As an industry we need to come to terms with the fact that vulnerabilities like this will continue to exist and that even a software system that was launched with a well resourced security program won’t have a 100% success rate. However, a focus on defense-in-depth capabilities could have severely limited the impact of an attack:
- Time locks and withdrawal delays: Polygon PoS supports two native bridges, but only “Plasma” uses a withdrawal delay mechanism. If both bridges would have limited withdrawals for a certain amount of time, an attacker’s ability to steal tokens locked on Ethereum would have been significantly reduced. Similarly, Heimdall could be hardened further by introducing time delays for changes in voting power, giving the operators the chance to detect and block attacks before they can do any damage.
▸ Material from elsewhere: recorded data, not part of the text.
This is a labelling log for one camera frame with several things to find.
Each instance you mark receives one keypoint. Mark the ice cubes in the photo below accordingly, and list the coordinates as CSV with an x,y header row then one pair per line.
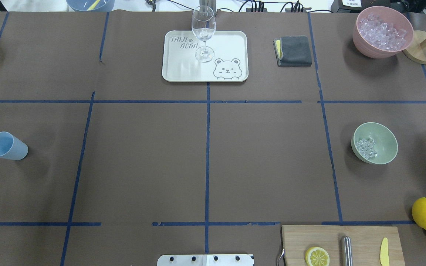
x,y
366,148

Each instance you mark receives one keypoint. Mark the green bowl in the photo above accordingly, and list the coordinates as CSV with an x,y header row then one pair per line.
x,y
386,142

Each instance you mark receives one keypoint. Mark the light blue plastic cup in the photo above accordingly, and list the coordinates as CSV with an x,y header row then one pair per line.
x,y
11,147

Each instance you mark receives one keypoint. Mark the blue bowl with fork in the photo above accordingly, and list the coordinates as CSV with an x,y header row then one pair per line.
x,y
82,5

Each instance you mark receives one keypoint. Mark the pink bowl of ice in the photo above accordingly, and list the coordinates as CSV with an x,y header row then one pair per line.
x,y
381,32

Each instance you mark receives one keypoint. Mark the cream bear tray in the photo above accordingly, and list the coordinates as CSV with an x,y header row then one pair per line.
x,y
229,63

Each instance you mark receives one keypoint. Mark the clear wine glass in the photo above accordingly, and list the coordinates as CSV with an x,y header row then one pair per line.
x,y
203,27

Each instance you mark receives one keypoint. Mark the grey yellow folded cloth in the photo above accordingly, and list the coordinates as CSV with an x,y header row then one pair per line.
x,y
293,51

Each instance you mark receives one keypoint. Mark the lemon half slice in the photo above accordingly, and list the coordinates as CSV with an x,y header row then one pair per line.
x,y
317,256

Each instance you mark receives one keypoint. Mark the steel muddler black cap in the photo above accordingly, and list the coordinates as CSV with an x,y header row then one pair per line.
x,y
347,256

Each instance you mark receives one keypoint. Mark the yellow plastic fork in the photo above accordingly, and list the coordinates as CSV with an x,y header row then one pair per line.
x,y
93,5

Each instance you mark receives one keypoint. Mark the wooden cutting board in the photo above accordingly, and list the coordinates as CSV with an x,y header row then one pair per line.
x,y
365,243

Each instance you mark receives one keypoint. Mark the yellow plastic knife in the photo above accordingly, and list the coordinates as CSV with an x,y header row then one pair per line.
x,y
384,252

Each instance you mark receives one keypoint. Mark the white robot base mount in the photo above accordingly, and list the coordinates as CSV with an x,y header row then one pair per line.
x,y
206,260

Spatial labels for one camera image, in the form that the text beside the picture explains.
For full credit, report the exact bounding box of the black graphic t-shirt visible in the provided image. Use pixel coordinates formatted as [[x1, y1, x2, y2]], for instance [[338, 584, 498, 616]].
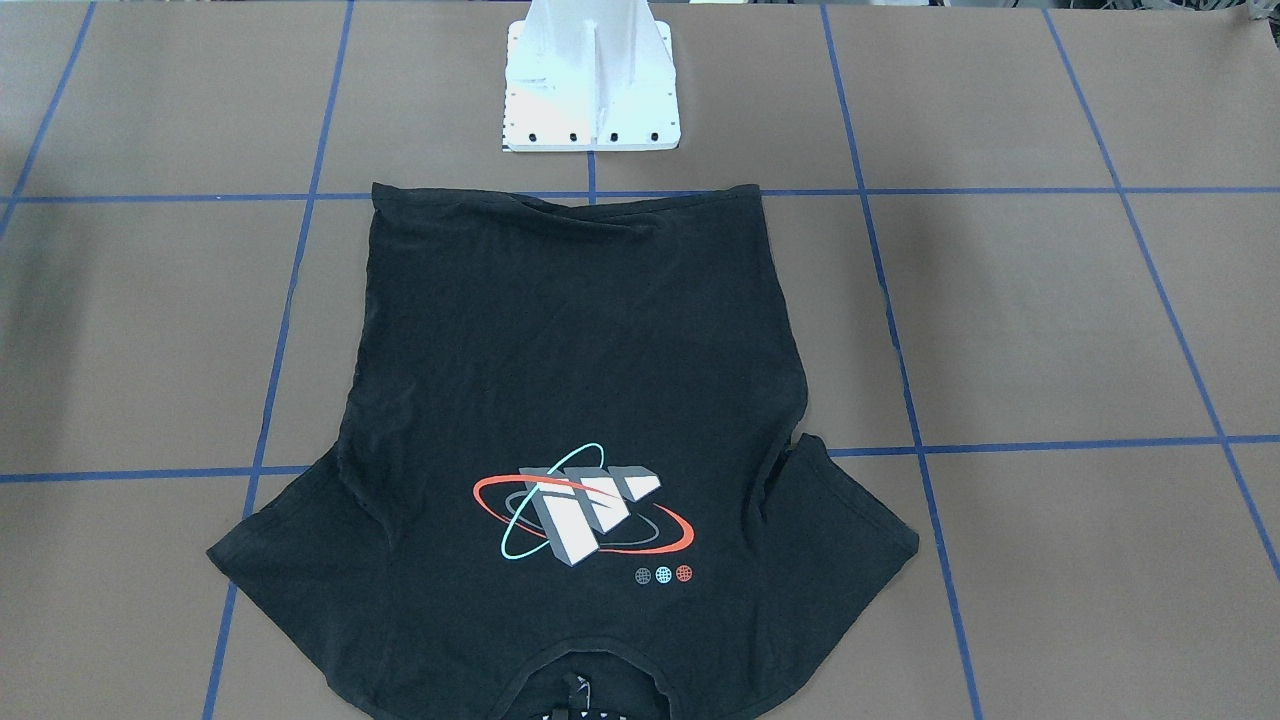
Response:
[[207, 184, 920, 719]]

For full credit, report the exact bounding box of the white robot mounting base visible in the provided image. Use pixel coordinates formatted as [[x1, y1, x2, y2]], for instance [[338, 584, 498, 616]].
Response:
[[502, 1, 682, 152]]

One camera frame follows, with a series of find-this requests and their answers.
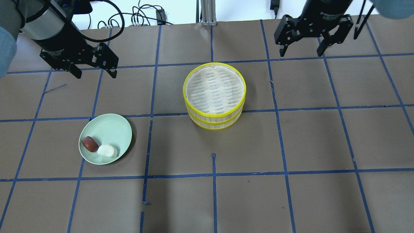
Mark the brown bun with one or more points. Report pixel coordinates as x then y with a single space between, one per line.
90 144

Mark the yellow steamer layer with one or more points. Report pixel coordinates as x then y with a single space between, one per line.
214 90
215 123

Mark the aluminium frame post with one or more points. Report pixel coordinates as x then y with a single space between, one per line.
206 12

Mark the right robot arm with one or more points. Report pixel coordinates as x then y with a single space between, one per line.
327 19

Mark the yellow top steamer layer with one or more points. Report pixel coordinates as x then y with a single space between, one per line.
214 90

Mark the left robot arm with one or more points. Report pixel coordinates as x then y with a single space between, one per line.
62 44

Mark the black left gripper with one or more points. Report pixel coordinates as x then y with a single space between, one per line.
65 41

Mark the yellow bottom steamer layer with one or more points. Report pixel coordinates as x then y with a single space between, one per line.
215 123

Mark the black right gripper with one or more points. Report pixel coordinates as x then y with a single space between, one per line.
318 12

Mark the white bun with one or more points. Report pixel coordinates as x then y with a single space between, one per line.
107 150

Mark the black power adapter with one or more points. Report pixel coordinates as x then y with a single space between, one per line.
161 17

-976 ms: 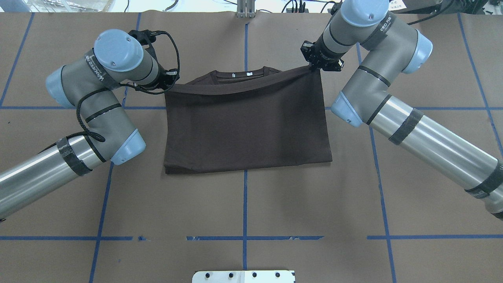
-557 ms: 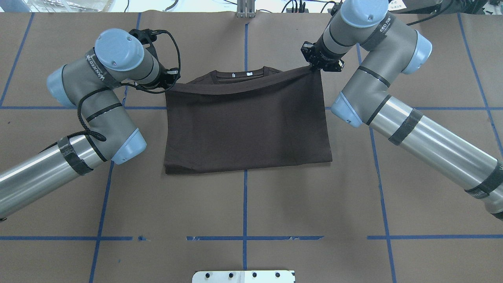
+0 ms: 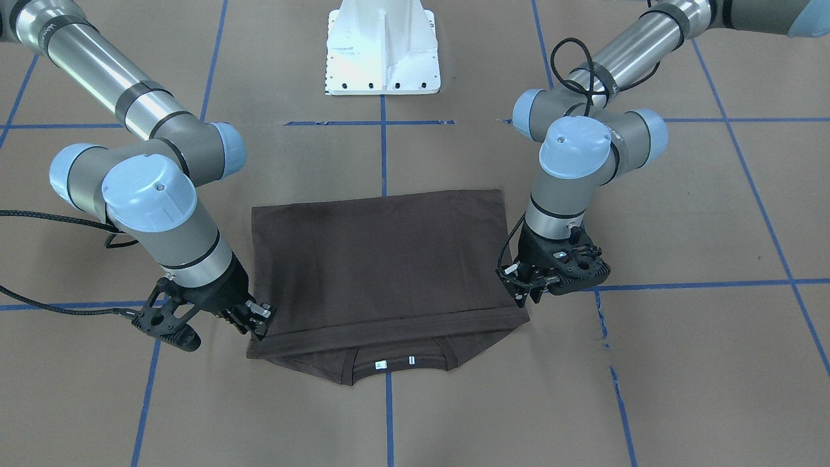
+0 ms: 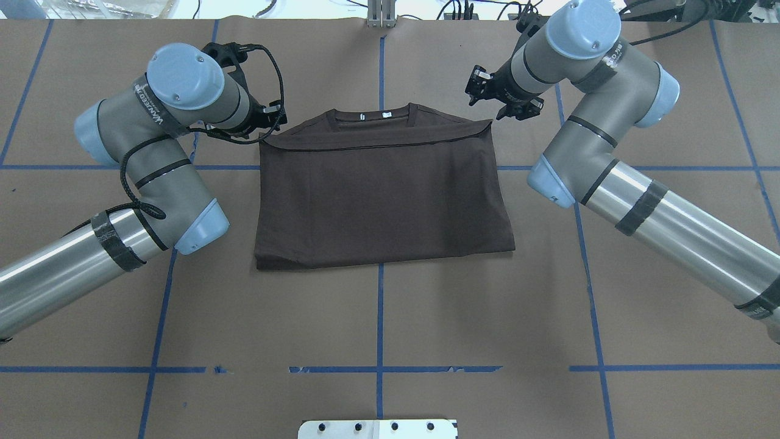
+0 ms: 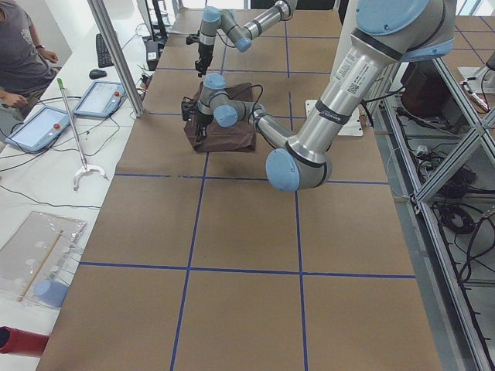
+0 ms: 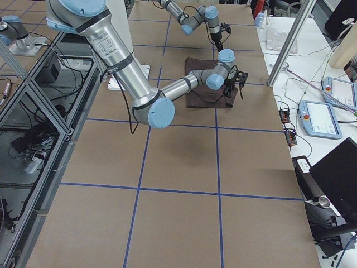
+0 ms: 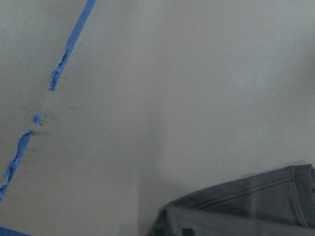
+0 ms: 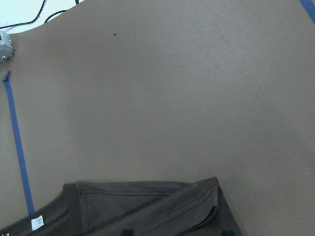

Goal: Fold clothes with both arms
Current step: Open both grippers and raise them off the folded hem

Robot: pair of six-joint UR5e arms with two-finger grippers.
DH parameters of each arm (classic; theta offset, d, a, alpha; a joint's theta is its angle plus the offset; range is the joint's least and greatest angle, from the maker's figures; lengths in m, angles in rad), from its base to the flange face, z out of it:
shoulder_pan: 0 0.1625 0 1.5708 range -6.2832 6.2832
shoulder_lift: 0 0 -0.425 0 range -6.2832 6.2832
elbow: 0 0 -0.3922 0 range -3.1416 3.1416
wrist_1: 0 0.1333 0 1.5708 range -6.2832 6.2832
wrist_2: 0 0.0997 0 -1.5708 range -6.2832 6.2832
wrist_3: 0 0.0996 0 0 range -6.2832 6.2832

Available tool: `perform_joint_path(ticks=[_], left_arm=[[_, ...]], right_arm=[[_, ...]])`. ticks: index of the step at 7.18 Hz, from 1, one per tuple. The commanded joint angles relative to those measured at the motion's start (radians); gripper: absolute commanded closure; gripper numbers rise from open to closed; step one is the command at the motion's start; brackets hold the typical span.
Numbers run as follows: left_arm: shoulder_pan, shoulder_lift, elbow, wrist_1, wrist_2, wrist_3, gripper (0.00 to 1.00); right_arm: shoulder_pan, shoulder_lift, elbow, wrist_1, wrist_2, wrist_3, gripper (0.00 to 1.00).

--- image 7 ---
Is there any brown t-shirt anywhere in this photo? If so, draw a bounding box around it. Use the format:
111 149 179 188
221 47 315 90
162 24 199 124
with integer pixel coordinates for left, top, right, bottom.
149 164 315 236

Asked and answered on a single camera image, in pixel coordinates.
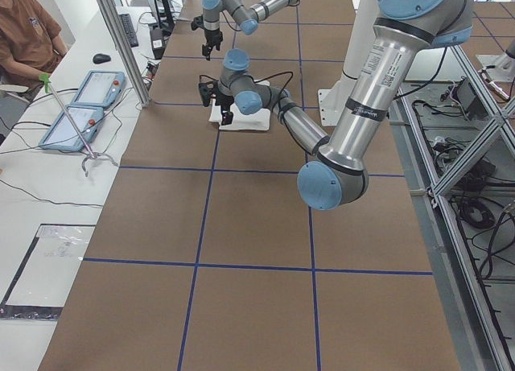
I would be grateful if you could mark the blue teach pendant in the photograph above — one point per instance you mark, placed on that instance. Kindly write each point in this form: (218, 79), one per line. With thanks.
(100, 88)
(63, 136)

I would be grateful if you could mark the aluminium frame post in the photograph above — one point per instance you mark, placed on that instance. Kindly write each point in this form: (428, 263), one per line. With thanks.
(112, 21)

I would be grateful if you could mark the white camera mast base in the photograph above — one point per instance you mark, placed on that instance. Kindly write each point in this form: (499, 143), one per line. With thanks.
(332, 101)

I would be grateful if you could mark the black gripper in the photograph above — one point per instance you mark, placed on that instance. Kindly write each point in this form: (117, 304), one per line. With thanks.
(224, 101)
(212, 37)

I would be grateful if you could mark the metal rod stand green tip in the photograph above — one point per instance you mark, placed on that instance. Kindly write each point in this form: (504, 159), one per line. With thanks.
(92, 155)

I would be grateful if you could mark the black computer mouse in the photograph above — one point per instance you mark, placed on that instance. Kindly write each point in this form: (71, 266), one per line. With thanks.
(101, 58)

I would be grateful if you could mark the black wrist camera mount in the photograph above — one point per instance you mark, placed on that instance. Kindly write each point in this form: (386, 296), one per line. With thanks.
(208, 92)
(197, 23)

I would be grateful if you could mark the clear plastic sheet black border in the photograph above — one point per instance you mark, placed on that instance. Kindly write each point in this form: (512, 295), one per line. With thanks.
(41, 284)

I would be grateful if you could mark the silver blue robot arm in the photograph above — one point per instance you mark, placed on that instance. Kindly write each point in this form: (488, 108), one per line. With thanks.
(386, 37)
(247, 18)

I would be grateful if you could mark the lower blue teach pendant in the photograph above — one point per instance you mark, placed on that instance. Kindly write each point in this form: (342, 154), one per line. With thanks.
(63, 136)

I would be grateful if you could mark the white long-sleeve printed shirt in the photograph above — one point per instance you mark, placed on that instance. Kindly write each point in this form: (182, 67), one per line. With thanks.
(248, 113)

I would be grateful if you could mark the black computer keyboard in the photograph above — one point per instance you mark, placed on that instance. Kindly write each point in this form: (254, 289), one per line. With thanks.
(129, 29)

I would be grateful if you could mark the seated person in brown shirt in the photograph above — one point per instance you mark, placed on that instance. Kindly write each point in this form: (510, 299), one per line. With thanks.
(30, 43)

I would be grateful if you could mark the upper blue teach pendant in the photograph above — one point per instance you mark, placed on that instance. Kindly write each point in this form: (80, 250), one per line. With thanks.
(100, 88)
- Transfer limits: While unrestricted flow of funds is great from a usability perspective, it exposes protocols and their users to unbounded risk. Adding transfer limits that are high enough to allow for normal usage, but delay malicious attacks can turn an existential billion dollar hack into a recoverable incident.
- Invariant checking: Large parts of the presented attack chain depend on the fact that implied invariants aren’t enforced through the codebase. Silent truncation on a nonce value allowed the malicious type confusion. Staking amounts are not compared to a sane upper limit and there is no enforcement that a single validator should never hold a super majority of voting power. Sprinkling defensive checks and assertions through the core parts of your code base can turn high impact vulnerabilities into simple Denial-of-Service issues and is essentially free for off-chain code that does not need to optimise for gas costs.
We would like to thank everyone involved for their professionalism in handling this issue. A patch was released to fix the underlying Type Confusion issue and the contributors spent a lot of time and effort assessing the security implications of the issues mentioned above. Please take a look at their writeup on this finding in the Polygon forum for further information.